TASK REQUIREMENTS:
Return all the data verbatim but without images.

DATA FOR ANALYSIS:
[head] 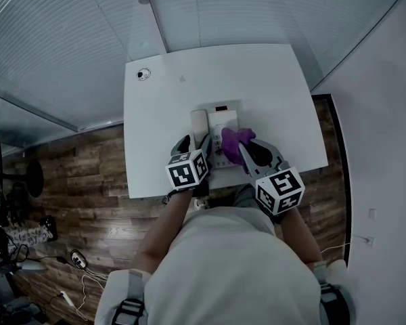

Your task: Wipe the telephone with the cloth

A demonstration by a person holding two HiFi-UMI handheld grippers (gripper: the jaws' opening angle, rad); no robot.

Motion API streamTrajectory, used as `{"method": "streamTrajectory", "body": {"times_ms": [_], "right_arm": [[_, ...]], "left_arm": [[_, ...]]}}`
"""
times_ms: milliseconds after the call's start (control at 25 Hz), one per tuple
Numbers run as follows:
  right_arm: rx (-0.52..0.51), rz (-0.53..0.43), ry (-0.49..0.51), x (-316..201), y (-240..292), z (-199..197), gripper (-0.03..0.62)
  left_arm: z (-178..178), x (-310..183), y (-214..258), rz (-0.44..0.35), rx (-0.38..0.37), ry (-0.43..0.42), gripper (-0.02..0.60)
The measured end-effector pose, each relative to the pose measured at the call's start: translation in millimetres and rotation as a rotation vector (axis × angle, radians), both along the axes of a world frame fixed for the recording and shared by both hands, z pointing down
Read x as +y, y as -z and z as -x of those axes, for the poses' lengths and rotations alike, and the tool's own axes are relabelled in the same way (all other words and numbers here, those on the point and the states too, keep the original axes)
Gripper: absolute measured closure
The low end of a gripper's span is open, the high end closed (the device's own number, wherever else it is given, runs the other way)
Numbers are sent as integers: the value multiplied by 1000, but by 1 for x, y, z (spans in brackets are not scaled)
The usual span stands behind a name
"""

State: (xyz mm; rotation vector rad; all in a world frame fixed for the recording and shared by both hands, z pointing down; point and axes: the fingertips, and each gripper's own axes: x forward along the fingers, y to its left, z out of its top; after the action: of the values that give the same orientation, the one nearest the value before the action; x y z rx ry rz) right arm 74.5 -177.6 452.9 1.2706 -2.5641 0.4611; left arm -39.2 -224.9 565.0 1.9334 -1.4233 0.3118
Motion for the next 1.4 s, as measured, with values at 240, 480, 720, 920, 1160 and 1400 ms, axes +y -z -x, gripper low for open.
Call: {"method": "streamTrajectory", "body": {"times_ms": [240, 480, 720, 920, 1160, 1400], "right_arm": [[0, -15, -15, 4, 5, 9, 549], [6, -9, -17, 13, 1, 26, 549], [5, -5, -27, 22, -1, 43, 549], [-7, -9, -44, 31, 0, 56, 549], [-33, 5, -65, 43, -1, 68, 549], [-43, 22, -42, 57, -1, 85, 549]], "left_arm": [[18, 8, 14, -8, 42, 20, 365], [42, 19, 23, -24, 60, 43, 479], [70, 35, 27, -25, 47, 67, 540], [95, 48, 34, -38, 19, 72, 560], [109, 69, 41, -54, -15, 24, 560], [116, 90, 41, -45, -18, 2, 560]]}}
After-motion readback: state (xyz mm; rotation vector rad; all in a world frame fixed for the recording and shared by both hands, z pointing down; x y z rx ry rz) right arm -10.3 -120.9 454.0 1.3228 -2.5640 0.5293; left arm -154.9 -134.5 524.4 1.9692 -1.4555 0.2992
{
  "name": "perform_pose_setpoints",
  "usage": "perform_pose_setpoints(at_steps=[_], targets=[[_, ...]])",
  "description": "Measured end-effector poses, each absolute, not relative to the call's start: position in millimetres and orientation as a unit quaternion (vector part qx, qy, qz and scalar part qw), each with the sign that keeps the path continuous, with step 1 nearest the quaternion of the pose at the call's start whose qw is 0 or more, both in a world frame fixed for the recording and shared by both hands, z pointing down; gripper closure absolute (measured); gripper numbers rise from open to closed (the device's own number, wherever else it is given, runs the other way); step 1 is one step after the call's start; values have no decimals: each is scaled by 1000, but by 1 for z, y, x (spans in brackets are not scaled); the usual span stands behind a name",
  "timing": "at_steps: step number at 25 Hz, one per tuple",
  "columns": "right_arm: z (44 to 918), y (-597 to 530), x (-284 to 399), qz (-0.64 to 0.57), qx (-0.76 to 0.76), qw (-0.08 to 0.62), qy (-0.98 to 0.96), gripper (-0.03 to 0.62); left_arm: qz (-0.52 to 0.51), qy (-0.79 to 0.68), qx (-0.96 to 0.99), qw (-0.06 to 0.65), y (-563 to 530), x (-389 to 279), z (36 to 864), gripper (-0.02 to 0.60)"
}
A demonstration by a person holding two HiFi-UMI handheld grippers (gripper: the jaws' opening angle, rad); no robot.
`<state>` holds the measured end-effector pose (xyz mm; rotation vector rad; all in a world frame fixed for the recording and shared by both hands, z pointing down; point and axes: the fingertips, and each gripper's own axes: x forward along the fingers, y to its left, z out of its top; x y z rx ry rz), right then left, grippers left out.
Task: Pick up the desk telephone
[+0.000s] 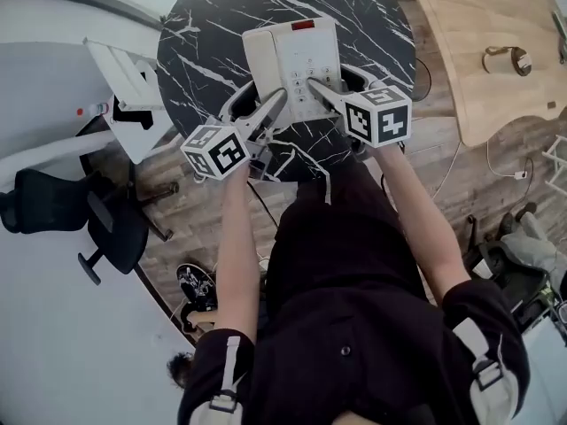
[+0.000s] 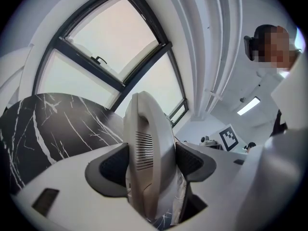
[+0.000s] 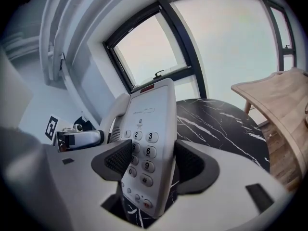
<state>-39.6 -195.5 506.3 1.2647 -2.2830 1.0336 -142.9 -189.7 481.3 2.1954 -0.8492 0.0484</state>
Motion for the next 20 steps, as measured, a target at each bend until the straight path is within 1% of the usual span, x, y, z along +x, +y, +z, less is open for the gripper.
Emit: perform_pose_setpoints(at_steps=[7,20], targets=[[458,-197,-54,316,462,137,-817,293,-19,-339,871,354,-189,-159,437,261],[376,-212,-53,244,483,100,-835,295,-61,-332,894,294,-203,-160,359,261]])
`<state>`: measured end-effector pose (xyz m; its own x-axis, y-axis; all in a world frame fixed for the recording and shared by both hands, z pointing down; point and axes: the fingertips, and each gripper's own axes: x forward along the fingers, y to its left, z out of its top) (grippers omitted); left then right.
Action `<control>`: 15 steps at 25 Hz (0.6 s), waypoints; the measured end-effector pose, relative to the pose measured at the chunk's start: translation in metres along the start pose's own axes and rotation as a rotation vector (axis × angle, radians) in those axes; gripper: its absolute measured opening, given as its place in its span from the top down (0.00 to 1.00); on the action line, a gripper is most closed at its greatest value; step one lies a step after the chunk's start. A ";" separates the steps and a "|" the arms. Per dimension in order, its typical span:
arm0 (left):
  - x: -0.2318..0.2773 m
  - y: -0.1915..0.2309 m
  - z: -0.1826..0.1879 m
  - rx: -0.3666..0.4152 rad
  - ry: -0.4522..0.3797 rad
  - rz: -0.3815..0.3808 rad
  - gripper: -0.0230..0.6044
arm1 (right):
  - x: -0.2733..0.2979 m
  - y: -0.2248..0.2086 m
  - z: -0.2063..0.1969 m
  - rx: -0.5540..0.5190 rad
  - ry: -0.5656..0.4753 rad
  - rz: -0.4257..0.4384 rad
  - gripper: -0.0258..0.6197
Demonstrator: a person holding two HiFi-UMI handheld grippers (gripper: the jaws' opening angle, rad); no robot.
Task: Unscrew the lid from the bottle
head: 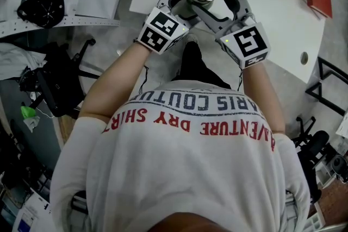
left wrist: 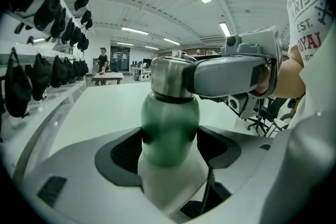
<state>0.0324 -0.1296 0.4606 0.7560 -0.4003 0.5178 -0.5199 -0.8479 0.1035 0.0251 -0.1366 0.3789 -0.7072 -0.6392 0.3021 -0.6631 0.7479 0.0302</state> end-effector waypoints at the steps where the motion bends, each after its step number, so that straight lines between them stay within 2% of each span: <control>1: 0.000 0.000 0.000 -0.004 0.000 0.007 0.42 | 0.001 0.001 0.000 -0.002 -0.001 -0.004 0.53; 5: 0.000 0.000 -0.001 -0.014 -0.003 0.021 0.42 | 0.003 0.003 0.000 -0.016 -0.001 -0.002 0.58; 15: -0.003 0.000 0.000 0.011 0.005 -0.013 0.42 | 0.003 0.006 0.001 -0.050 0.008 0.064 0.59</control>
<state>0.0303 -0.1280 0.4593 0.7608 -0.3870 0.5210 -0.5052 -0.8571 0.1011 0.0190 -0.1337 0.3791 -0.7459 -0.5881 0.3128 -0.6031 0.7956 0.0577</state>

ANSWER TO THE EXERCISE:
[head] 

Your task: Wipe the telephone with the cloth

A demonstration by a person holding two HiFi-UMI handheld grippers (gripper: the jaws' opening angle, rad); no robot.

Motion API streamTrajectory, used as `{"method": "streamTrajectory", "body": {"times_ms": [_], "right_arm": [[_, ...]], "left_arm": [[_, ...]]}}`
"""
times_ms: milliseconds after the call's start (control at 25 Hz), one per tuple
Numbers run as follows:
  right_arm: rx (-0.52..0.51), rz (-0.53..0.43), ry (-0.49..0.51), x (-316..201), y (-240..292), z (-199..197), gripper (-0.03..0.62)
  left_arm: z (-178..178), x (-310..183), y (-214..258), rz (-0.44..0.35), rx (-0.38..0.37), ry (-0.43..0.42), gripper (-0.02..0.60)
The measured end-effector pose, each relative to the pose measured at the call's start: translation in millimetres and rotation as a rotation vector (axis × angle, radians), both along the axes of a world frame fixed for the recording and shared by both hands, z pointing down
Read x as +y, y as -z and z as -x of those axes, for the poses' lengths and rotations alike, and the tool's own axes are relabelled in the same way (all other words and numbers here, those on the point and the states too, keep the original axes)
Gripper: absolute measured closure
The low end of a gripper's span is open, the high end closed (the device's own number, wherever else it is given, runs the other way)
Numbers are sent as integers: the value multiplied by 1000, but by 1 for x, y, z (spans in brackets are not scaled)
The usual span stands behind a name
"""

State: (xyz mm; rotation vector rad; all in a world frame fixed for the recording and shared by both hands, z pointing down; point and axes: the fingertips, and each gripper's own axes: x forward along the fingers, y to its left, z out of its top; after the action: of the values that give the same orientation, the one nearest the value before the action; x y z rx ry rz) right arm 74.5 -177.6 452.9 1.2706 -2.5641 0.4611; left arm -39.2 -224.9 565.0 1.9334 -1.4233 0.3118
Motion for the next 1.4 s, as measured, with values at 240, 480, 720, 920, 1160 and 1400 ms, axes +y -z -x, gripper low for open.
Call: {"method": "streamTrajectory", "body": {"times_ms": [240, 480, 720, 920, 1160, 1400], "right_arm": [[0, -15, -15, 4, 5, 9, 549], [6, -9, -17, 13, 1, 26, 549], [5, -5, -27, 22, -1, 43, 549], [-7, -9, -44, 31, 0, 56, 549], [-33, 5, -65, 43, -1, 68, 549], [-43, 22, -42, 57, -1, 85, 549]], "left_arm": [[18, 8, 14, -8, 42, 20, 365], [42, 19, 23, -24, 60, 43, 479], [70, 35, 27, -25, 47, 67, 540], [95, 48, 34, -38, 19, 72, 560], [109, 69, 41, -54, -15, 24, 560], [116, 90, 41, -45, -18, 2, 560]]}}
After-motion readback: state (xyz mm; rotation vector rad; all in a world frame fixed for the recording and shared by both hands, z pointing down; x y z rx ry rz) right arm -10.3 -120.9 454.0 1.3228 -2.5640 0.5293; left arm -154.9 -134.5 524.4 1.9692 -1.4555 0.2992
{
  "name": "perform_pose_setpoints",
  "usage": "perform_pose_setpoints(at_steps=[_], targets=[[_, ...]])",
  "description": "Measured end-effector poses, each absolute, not relative to the call's start: position in millimetres and orientation as a unit quaternion (vector part qx, qy, qz and scalar part qw), each with the sign that keeps the path continuous, with step 1 nearest the quaternion of the pose at the call's start whose qw is 0 or more, both in a world frame fixed for the recording and shared by both hands, z pointing down; gripper closure absolute (measured); gripper numbers rise from open to closed (the device's own number, wherever else it is given, runs the other way); step 1 is one step after the call's start; values have no decimals: each is scaled by 1000, but by 1 for z, y, x (spans in brackets are not scaled); the usual span stands behind a name",
  "timing": "at_steps: step number at 25 Hz, one per tuple",
  "columns": "right_arm: z (44 to 918), y (-597 to 530), x (-284 to 399), qz (-0.64 to 0.57), qx (-0.76 to 0.76), qw (-0.08 to 0.62), qy (-0.98 to 0.96), gripper (-0.03 to 0.62); left_arm: qz (-0.52 to 0.51), qy (-0.79 to 0.68), qx (-0.96 to 0.99), qw (-0.06 to 0.65), y (-563 to 530), x (-389 to 279), z (36 to 864), gripper (-0.02 to 0.60)"
}
A demonstration by a person holding two HiFi-UMI handheld grippers (gripper: the jaws' opening angle, rad); no robot.
`<state>` holds the measured end-effector pose (xyz mm; rotation vector rad; all in a world frame fixed for the recording and shared by both hands, z pointing down; point and axes: the fingertips, and each gripper's own axes: x forward along the fingers, y to its left, z out of its top; x y z rx ry rz), right then left, grippers left out.
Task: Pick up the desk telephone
[+0.000s] 
[+0.000s] 
[+0.000s] 
<state>-39.6 -195.5 506.3 1.2647 -2.2830 1.0336 -142.9 -189.7 481.3 2.1954 -0.8492 0.0484</state>
Motion for the next 20 steps, as measured, a target at each bend until the straight path is within 1% of the usual span, x, y, z along +x, +y, +z, less is open for the gripper.
Emit: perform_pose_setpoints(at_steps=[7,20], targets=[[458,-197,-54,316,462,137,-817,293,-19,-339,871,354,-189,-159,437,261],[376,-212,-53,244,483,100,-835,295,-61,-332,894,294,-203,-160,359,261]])
`<state>`: measured end-effector pose (xyz m; its own x-axis, y-axis; all in a world frame fixed for the recording and shared by both hands, z pointing down; point and axes: the fingertips, and each gripper's own axes: x forward along the fingers, y to its left, z out of its top) (grippers omitted); left then right.
Action `<control>`: 15 steps at 25 Hz (0.6 s), waypoints; the measured end-effector pose, relative to the pose measured at the chunk's start: translation in metres along the start pose's own axes and rotation as a rotation vector (axis × angle, radians) in those axes; gripper: its absolute measured opening, given as its place in its span from the top down (0.00 to 1.00); on the action line, a gripper is most closed at its greatest value; step one lies a step after the chunk's start. A ";" separates the steps and a "|" the arms. Per dimension in order, its typical span:
arm0 (left):
  - x: -0.2318..0.2773 m
  - y: -0.1915..0.2309 m
  - z: -0.1826..0.1879 m
  - rx: -0.3666..0.4152 rad
  - ry: -0.4522..0.3797 rad
  - rz: -0.3815..0.3808 rad
  - gripper: -0.0230..0.6044
arm1 (right):
  - x: -0.2733..0.2979 m
  - y: -0.2248..0.2086 m
  - z: -0.2063..0.1969 m
  - rx: -0.5540..0.5190 rad
  - ry: -0.5656..0.4753 rad
  - rz: -0.4257..0.4384 rad
  - gripper: -0.0258..0.6197
Demonstrator: a person holding two HiFi-UMI handheld grippers (gripper: the jaws' opening angle, rad); no robot.
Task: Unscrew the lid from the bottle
head: 
left wrist: 
<state>0.0324 -0.1296 0.4606 0.7560 -0.4003 0.5178 -0.5199 -0.8479 0.1035 0.0251 -0.1366 0.3789 -0.7072 -0.6392 0.3021 -0.6631 0.7479 0.0302</state> end-effector waypoints at the steps where the motion bends, each after its step number, so that straight lines between them stay within 2% of each span: <control>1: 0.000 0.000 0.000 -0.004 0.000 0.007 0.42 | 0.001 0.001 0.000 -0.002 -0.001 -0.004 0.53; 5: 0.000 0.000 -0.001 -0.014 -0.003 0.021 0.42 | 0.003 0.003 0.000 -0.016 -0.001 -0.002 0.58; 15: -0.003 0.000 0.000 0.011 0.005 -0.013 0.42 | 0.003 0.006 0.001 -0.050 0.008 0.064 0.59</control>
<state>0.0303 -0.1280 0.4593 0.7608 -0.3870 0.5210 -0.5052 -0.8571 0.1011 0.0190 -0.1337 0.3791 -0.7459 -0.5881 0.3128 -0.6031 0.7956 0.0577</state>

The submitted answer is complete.